We investigated 30 rare BRCA1 variants regarding their spliceogenic potential using in silico (HSF, MaxEntScan) along with in vitro mRNA analyses. Among those, all 12 variants located within the canonical splice sites were predicted damaging, which was in-line with our in vitro mRNA analyses. A total of 6 out of 12 intronic variants outside the canonical splice sites were predicted damaging by HSF and/or MaxEntScan, which was also confirmed. Among the 6 remaining intronic variants predicted neutral, we demonstrate IVS4-18T>G to marginally impair proper processing of BRCA1 pre-mRNA as it causes an approximately three-fold increased abundance of BRCA1 transcripts lacking exon 5. IVS4-18T>G is listed 4 times in patient databases (2× BIC, 2× BRCA2006) and was not found on control chromosomes according to the EVS database. Even though the rare variant IVS4-18T>G only moderately augments the relative amount of BRCA1- Δex5 mRNA species (Figure 1A, B), we can not exclude a potentially disease-modifying effect and thus consider its significance uncertain.

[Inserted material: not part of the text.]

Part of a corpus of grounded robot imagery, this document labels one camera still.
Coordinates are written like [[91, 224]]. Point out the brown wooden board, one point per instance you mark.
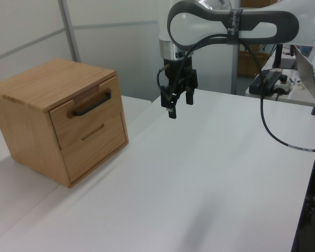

We hypothesized that exonic alterations that affect proper BRCA1 pre-mRNA processing are more abundant than currently known and thus included 6 exonic variants in our study. Among those variants, all located in the close vicinity (≤3 nt) to the respective exon border, one silent and two missense alterations indeed were predicted damaging and cause substantial splice defects. The remaining variants (710C>T,C197C, 787A>G,K223R and 5527G>C,G1803A) were below the respective HSF and MaxEntScan thresholds. Interestingly, 787A>G,K223R as well as 710C>T,C197C and 5527G>C,G1803A clearly escaped in silico prediction. 5527G>C,G1803A, which affects the second nucleotide of exon 23, causes skipping of that exon (Figures S1 M) while 787A>G,K223R impairs exon 10 recognition. Noteworthy, the latter variant disrupts BRCA1 pre-mRNA processing in an incomplete manner and thus, BRCA1 proteins carrying the possibly damaging K223R amino acid substitution are likely to be translated (HumVar Score: 0.906, PolyPhen-2 prediction). The remaining, silent variant predicted neutral (710C>T,C197C) causes a two fold increased abundance of the naturally occurring, rare isoforms BRCA1-Δ9 and BRCA1-Δ9/10 compared to controls (Figure 1 C and D). This data is in accordance with the findings published by Dosil and co-workers, who previously have shown that 710C>T,C197C only marginally alters exon 9 recognition [37]. The splicing defect observed might be due to the fact that 710C>T,C197C, affecting the antepenultimate nucleotide of exon 9, creates a novel exonic splicing silencer motif (TATTGC/TAG) [37]. In case of a pathogenic effect, however, the frequencies of the 710C>T,C197C variant (rs1799965) are expected to be elevated in patient compared with control databases. According to the EVS database, the 710C>T transition is present on 12 out of 7020 control chromosomes indicating a carrier frequency of 0.34% (12/3510). 710C>T,C197C is listed 31 times in BIC (31/14866, carrier frequency of 0.21%) and 34 in the BRCA2006 databases (34/13287, carrier frequency of 0.26%). The carrier frequency data supposes a non-pathogenic role for the 710C>T,C197C variant which is in line with previous studies [23], [37], [40], while disease-modifying effects can not be excluded.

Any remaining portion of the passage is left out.